400 ans de représentations symboliques de la Belgique 

23 juillet 2020
par Christian Du Brulle
Durée de lecture : 4 min
Le lion belge © Mundaneum

La Belgique indépendante n’a, bien entendu, pas 400 ans. À Mons, au Mundanéum, la nouvelle exposition temporaire ne s’arrête pas à ce détail de l’Histoire. Avec « La Belgique dans tous ses états », son concepteur, Eric Van Den Abeele, remonte volontiers jusqu’à 1617.

« C’est avec le lion belge, le Leo Belgicus qui date de cette année et qui est issu des collections de la Bibliothèque royale de Belgique (KBR), que démarre effectivement cette exposition consacrée à la représentation populaire et politique de la Belgique », indique-t-il.

« Mais attention », prévient-il aussitôt. « Cette exposition n’est pas un traité d’histoire. Ce n’est pas non plus une exposition à thèses. C’est, simplement, une histoire de la représentation de la Belgique depuis quatre siècles ».

Le lion belge de 1617 s’approprie la force de l’animal pour illustrer la puissance des Belges de l’époque, lesquels ne savent pas encore qu’ils sont belges. Cette iconographie musclée s’opposera par la suite à une représentation plus douce de la Belgique qui prend alors les contours d’une femme, illustrant subtilement d’autres valeurs comme la justice, la prospérité, la liberté, la raison et toujours… la Nation.

Une imagerie populaire en perpétuelle évolution

La représentation de la Belgique dans l’imagerie populaire a, bien entendu, évolué au fil du temps. « En 1830, au moment de la création du Royaume, elle oscille entre union nationale et évocation de la grandeur du pays », précise le commissaire de l’exposition.

Elle montre un attachement à la patrie lors du 75e anniversaire (1905) et du centenaire de l‘Indépendance (1930), ainsi que pendant les deux guerres mondiales ou encore à l’occasion des expositions universelles. Celle de 1958 est sans doute à cet égard le dernier grand événement « belgicain ».

Leo Belgicus © Mundaneum

L’exposition, basée sur l’ouvrage « La Belgique dans tous ses états » signé l’an dernier par Éric Van den Abeele aux Éditions Luc Pire, alterne des  images polémiques, drôles ou parfois tristes qui reflètent l’évolution de la représentation de la Belgique à travers le temps.

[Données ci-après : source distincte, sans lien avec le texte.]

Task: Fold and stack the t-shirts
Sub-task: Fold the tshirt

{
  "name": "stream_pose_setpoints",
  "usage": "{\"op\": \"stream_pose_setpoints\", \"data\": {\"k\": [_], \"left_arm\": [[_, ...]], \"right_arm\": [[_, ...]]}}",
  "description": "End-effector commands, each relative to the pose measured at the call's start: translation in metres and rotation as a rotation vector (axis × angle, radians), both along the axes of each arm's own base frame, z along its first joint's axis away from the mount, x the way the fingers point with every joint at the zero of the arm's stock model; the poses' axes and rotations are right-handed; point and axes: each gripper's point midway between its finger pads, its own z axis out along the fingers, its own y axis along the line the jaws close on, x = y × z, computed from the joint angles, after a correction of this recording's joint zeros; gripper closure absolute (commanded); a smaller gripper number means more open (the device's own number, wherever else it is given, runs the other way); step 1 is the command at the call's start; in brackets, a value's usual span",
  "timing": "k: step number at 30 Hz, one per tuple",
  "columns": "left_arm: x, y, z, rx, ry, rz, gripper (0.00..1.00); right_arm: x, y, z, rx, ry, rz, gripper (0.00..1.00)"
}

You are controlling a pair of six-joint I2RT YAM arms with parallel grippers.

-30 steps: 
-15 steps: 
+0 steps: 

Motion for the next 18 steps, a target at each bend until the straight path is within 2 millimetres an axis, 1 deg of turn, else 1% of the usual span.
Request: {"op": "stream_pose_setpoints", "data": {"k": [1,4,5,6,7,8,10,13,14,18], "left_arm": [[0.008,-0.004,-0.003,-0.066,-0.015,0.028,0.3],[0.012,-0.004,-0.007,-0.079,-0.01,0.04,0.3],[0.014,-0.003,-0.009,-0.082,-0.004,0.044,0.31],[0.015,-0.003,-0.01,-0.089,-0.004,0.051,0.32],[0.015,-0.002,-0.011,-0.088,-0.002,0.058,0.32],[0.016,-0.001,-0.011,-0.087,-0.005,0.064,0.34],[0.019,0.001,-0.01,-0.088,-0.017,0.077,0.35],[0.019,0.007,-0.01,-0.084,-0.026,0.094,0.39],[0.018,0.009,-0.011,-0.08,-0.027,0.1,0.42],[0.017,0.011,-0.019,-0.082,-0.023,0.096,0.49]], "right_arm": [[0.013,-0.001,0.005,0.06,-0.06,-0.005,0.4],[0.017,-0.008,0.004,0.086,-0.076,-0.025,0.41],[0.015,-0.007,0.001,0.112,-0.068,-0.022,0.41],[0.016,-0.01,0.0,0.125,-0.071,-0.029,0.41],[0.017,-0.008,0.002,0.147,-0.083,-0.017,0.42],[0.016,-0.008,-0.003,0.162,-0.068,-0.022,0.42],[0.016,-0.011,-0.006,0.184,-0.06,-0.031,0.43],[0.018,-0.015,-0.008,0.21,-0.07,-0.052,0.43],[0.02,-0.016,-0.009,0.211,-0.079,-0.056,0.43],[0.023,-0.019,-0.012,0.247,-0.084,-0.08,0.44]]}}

Elle donne l’occasion de découvrir la manière dont se sont construites l’identité belge et les prémices des tensions communautaires. C’est un regard différent sur l’histoire de la Belgique, grâce à des images souvent absentes… des livres d’histoire.

Le poids des mots

« Souvent, l’image est plus forte que la réalité », indique encore le concepteur de l’exposition. « Elle a, en tout cas, un impact plus puissant sur les opinions publiques et les mémoires ».

« La caricature et la propagande sont à la fois mystificatrices et démystificatrices. D’un côté, elles utilisent les passions de l’époque, les peurs et les rêves des contemporains. Elles dénoncent les complots, désignent les coupables, nomment les victimes. En parlant du mal, elles appellent le bien. Mais, d’un autre côté, la caricature nourrit et renouvelle l’imaginaire collectif, en utilisant les stéréotypes et en simplifiant les situations. La propagande, elle, s’est souvent emparée des images pour faire parler l’Histoire dans un sens partisan ».

© Collection privée

« En ce sens, il n’y a pas une épopée esthétique unique de la Belgique, mais une myriade de récits singuliers et de représentations collectives, belles ou laides, selon l’idéologie de l’artiste ou du polémiste et selon le point de vue que le lecteur entend privilégier. Les images présentées dans cette exposition éclairent leur époque, l’air du temps et le climat politique ambiant. La narration graphique met le visiteur tantôt du côté des victimes, tantôt du côté des ennemis de la Belgique ».

Au fil des affiches et d’autres documents iconographiques (dont quelques cartes postales), ce voyage de quatre siècles dans les représentations de la Belgique aborde aussi les périodes les plus difficiles de l’histoire du pays. L’exposition se termine par une douzaine d’œuvres de caricaturistes actuels. À leur manière, ils illustrent les états de la Belgique d’aujourd’hui. «  Nous assistons avec eux à la déliquescence, à l’évaporation de la représentation de la Belgique », commente Eric Van Den Abeele. « Sous la plume des caricaturistes, la symbolique est aujourd’hui inversée », conclut-il.